California Atty. Gen. Kamala Harris dominated Tuesday’s U.S. Senate election, beating Rep. Loretta Sanchez (D-Orange) among all major age groups, education levels and ethnicities — including among Latino voters, according to a USC Dornsife/Los Angeles Times post-election poll.
According to the survey of Californians who cast ballots in Tuesday’s election, 48% of Latino voters backed Harris compared with 40% who supported Sanchez. Sanchez, who has served in Congress for two decades, was relying on Latinos to be one of her major bases of support.
Harris also won in the Central Valley and the Inland Empire, areas where she was considered vulnerable.

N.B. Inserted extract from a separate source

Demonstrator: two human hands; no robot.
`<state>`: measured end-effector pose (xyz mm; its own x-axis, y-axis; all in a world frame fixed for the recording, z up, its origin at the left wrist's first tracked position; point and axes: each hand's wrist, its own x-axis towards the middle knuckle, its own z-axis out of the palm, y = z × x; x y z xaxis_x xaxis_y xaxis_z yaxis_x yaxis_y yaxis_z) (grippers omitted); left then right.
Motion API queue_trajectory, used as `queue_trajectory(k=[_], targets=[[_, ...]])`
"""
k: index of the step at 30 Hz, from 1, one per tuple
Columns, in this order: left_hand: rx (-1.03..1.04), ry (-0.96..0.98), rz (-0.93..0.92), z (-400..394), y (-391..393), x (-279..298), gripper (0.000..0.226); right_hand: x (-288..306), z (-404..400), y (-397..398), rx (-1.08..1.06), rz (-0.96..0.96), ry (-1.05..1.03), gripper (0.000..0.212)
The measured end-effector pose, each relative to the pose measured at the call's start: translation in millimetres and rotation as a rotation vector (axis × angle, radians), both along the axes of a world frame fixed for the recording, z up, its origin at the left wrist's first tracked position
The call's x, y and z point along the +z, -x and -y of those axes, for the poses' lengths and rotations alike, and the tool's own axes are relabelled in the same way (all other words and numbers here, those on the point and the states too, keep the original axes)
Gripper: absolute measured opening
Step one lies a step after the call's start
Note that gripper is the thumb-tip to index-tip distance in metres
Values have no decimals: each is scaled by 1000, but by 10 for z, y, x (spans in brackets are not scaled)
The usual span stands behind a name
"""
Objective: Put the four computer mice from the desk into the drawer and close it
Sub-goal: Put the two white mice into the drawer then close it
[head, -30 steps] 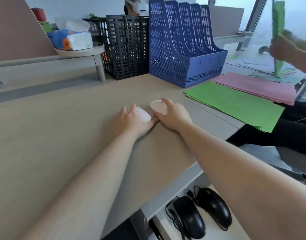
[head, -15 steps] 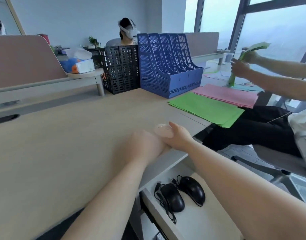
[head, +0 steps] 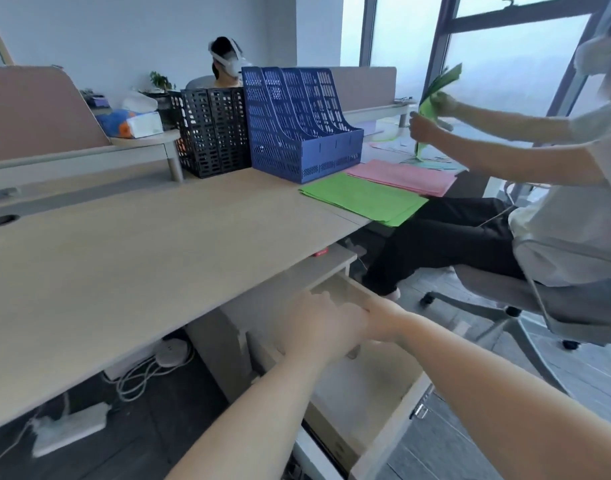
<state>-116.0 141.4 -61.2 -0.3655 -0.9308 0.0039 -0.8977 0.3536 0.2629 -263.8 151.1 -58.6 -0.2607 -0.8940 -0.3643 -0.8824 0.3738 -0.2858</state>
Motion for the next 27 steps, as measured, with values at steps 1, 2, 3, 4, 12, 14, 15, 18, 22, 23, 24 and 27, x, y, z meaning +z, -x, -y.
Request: queue_trajectory(k=[1, 2, 3, 4, 12, 14, 15, 18, 22, 23, 24, 27], targets=[[0, -19, 17, -66, 26, -83, 106, -61, -54, 35, -2, -22, -28, 57], [0, -37, 40, -122, 55, -154, 105, -132, -91, 74, -5, -43, -48, 54], [2, -48, 65, -164, 80, -222, 105, -201, -117, 110, -7, -55, -60, 56], [8, -54, 83, -195, 100, -291, 104, -268, -126, 147, -18, -54, -75, 61], [37, -142, 155, -210, 234, -717, 99, -676, -175, 303, -39, -53, -168, 81], [38, -170, 180, -212, 262, -787, 101, -759, -168, 316, -25, -44, -184, 81], [41, -187, 186, -213, 276, -828, 102, -793, -160, 315, -17, -40, -193, 82], [72, -228, 186, -220, 319, -935, 105, -902, -126, 291, 18, -40, -221, 85], [94, -275, 214, -193, 378, -992, 107, -1015, -116, 242, 38, -45, -264, 100], [103, -300, 221, -186, 392, -1009, 111, -1042, -116, 235, 38, -49, -264, 102], [110, -324, 224, -183, 405, -1023, 114, -1063, -112, 232, 39, -57, -262, 100], [108, -367, 220, -192, 443, -1070, 114, -1119, -95, 254, 38, -83, -245, 87]])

Speaking with reporters Monday, House Majority Leader Kevin McCarthy said House Minority Leader Nancy Pelosi (D-San Francisco) should stay in leadership because it benefits Republicans.
"I kind of like Pelosi staying around. As long as she’s there I think we stay in the majority," McCarthy (R-Bakersfield) said. "If I’m being selfish, I truly believe as long as she’s leader we keep the majority."
Pelosi has held a House Democrat leadership position for 16 years, including two terms as the first female speaker of the House, making her a rallying point for both Democrats and Republicans. Speculation about how long she plans to stay in Congress has made for a steady stream of gossip for years, especially with a bevy of younger House members waiting for a turn.
After President-elect Donald Trump, in an interview on CBS' "60 Minutes," promised to deport 2 million to 3 million immigrants in the country illegally who “have criminal records,” the leader of California's state Senate called for Trump to walk back his statement.
In a Sunday statement, Senate President Pro Tem Kevin de León (D-Los Angeles) promised to defend, if needed, the rights of immigrants here illegally.
Trump’s estimate of how many immigrants have criminal records far exceeds what others have found. About 820,000 people in the U.S. illegally have criminal convictions, according to the nonpartisan Migration Policy Institute, a group that is funded by Fortune 500 companies, major foundations and the U.S. and more than a dozen foreign governments.
Rep. Ted Lieu (D-Torrance) said late Sunday that he will be a monthly donor to the American Civil Liberties Union to combat any unconstitutional actions President-elect Donald Trump may take after he is sworn in.
In a tweet using an expletive, Lieu said he's going to begin donating to the ACLU "because the resistance to any unconstitutional crazy ... from President Trump starts now."
Lieu has a law degree from Georgetown University, is a colonel in the Air Force Reserve and was just elected to serve a second term in Congress.
The initiative that legalized recreational use of marijuana in California found its strongest support among those who voted for Hillary Clinton for president, African Americans and voters ages 18 to 29, according to a USC Dornsife/Los Angeles Times post-election poll.
Proposition 64 passed with 56% of the overall vote, but was supported by 68% of Clinton supporters and Democratic voters while it was opposed by 59% of those who voted for Republican presidential candidate Donald Trump, according to the poll conducted by SurveyMonkey.
A breakdown of the vote by race found the ballot measure drew support from 64% of African American voters, 58% of whites and 56% of Latino voters.
California's role in the national political discussion could be changing: the place where top leaders are the "resistance" to President-elect Donald Trump.
On this week's California Politics Podcast, we take a full look at Tuesday's election results. The presidential surprise outcome has important implications for the state but so too do the choices voters made on the 17 ballot propositions.
We also discuss the outcome in the U.S. Senate race, as well as our takeaways from congressional and legislative races across California.
California needs protection from the "dystopian worldview" of President-elect Donald Trump, a leader of the state's Democratic Party said Friday.
Eric Bauman, chairman of the Los Angeles County Democratic Party, called on Gov. Jerry Brown and legislative leaders to lead an effort on statutes and constitutional amendments to "safeguard" the state from any effort by Trump to roll back existing federal policies on healthcare, immigration and climate change.
"Several months ago, I facetiously called on Governor Brown to build a wall around California to keep Donald Trump out," Bauman wrote in a statement on Friday night. "Today, on a more serious note, I sincerely call on Governor Brown and our Legislature to build a metaphorical legal wall to keep our residents safe from the grim and cynical vision that Donald Trump has laid out for America."